▶ Data provided:
────────
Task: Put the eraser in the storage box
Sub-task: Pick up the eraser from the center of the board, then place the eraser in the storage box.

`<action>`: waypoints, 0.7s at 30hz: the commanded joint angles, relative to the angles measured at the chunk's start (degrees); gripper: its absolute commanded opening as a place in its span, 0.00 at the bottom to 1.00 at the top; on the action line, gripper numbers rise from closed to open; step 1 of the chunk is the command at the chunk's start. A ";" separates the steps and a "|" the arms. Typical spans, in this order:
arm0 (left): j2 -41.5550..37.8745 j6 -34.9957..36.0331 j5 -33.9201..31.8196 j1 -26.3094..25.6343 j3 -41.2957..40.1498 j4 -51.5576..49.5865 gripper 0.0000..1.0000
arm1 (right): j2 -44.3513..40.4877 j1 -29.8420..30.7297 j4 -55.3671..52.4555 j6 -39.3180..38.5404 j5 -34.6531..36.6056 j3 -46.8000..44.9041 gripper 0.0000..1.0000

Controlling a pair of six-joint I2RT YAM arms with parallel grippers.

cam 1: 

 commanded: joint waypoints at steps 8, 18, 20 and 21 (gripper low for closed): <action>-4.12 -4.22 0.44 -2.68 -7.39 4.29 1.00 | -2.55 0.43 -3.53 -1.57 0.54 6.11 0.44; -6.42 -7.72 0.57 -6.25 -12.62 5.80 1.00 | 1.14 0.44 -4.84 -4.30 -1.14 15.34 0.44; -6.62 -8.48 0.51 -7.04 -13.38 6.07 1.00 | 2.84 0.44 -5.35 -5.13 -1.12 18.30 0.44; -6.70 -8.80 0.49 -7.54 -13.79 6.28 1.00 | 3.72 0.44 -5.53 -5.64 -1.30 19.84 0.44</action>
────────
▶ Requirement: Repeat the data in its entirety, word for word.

▶ Your response:
Task: Put the eraser in the storage box
Sub-task: Pick up the eraser from the center of the board, then place the eraser in the storage box.

`<action>`: waypoints, 0.7s at 30hz: the commanded joint angles, relative to the angles measured at the chunk's start (degrees); gripper: its absolute commanded opening as a place in its span, 0.00 at the bottom to 1.00 at the top; on the action line, gripper numbers rise from closed to open; step 1 of the chunk is the command at the chunk's start. A ";" separates the steps and a "|" the arms. Typical spans, in this order:
arm0 (left): j2 -41.5550..37.8745 j6 -34.9957..36.0331 j5 -33.9201..31.8196 j1 -26.3094..25.6343 j3 -41.2957..40.1498 j4 -51.5576..49.5865 gripper 0.0000..1.0000
arm1 (right): j2 -44.3513..40.4877 j1 -29.8420..30.7297 j4 -55.3671..52.4555 j6 -39.3180..38.5404 j5 -34.6531..36.6056 j3 -46.8000..44.9041 gripper 0.0000..1.0000

Controlling a pair of six-joint I2RT YAM arms with parallel grippers.

cam 1: 

 commanded: joint waypoints at steps 8, 18, 20 and 21 (gripper low for closed): <action>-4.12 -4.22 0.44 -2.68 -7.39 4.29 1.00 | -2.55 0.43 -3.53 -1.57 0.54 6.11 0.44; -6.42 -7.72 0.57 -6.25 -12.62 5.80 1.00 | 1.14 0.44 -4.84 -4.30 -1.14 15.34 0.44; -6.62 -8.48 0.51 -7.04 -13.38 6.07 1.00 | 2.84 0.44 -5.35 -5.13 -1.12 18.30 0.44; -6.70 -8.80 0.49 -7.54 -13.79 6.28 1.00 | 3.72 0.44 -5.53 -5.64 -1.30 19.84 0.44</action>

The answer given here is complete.